**Exercise directions**
Reproduce the lines below from the one that contains "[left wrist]" through the end, inclusive, and add nothing.
-------- Data provided --------
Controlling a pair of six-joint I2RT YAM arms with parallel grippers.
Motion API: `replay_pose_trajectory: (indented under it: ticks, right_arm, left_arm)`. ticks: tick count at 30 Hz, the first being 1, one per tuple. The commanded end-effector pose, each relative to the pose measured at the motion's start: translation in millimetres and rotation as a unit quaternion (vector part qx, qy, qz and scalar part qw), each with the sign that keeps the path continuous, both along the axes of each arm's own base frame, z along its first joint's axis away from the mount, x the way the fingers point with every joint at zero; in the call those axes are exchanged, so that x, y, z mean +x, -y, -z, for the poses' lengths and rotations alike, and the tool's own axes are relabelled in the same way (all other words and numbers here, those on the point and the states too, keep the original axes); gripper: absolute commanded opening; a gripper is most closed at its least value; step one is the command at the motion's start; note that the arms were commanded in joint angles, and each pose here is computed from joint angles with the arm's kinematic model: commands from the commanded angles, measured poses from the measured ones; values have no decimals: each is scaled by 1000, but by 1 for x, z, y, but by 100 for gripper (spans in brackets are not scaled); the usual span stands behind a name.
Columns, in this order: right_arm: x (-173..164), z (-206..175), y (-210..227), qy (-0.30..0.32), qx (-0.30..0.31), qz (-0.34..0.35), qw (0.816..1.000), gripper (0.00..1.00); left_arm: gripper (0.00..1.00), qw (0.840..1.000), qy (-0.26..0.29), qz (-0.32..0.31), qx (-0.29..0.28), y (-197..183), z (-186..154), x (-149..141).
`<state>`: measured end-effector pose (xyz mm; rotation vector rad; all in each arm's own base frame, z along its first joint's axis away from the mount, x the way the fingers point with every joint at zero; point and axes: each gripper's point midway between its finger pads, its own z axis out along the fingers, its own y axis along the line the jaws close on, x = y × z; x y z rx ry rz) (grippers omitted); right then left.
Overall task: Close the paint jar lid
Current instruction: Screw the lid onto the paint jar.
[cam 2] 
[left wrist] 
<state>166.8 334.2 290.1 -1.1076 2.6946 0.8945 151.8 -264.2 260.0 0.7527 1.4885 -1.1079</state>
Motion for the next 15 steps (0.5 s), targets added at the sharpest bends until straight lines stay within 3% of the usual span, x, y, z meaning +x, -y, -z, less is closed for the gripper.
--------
**Result of this exercise**
[left wrist] 
<state>166.8 334.2 290.1 -1.1076 2.6946 0.8945 151.8 -264.2 260.0 0.7527 1.4885 -1.1079</state>
Motion for the next 15 steps (0.5 s), targets added at the sharpest bends until straight lines stay within 3% of the usual span, x, y, z meaning +x, -y, -z, less is closed for the gripper.

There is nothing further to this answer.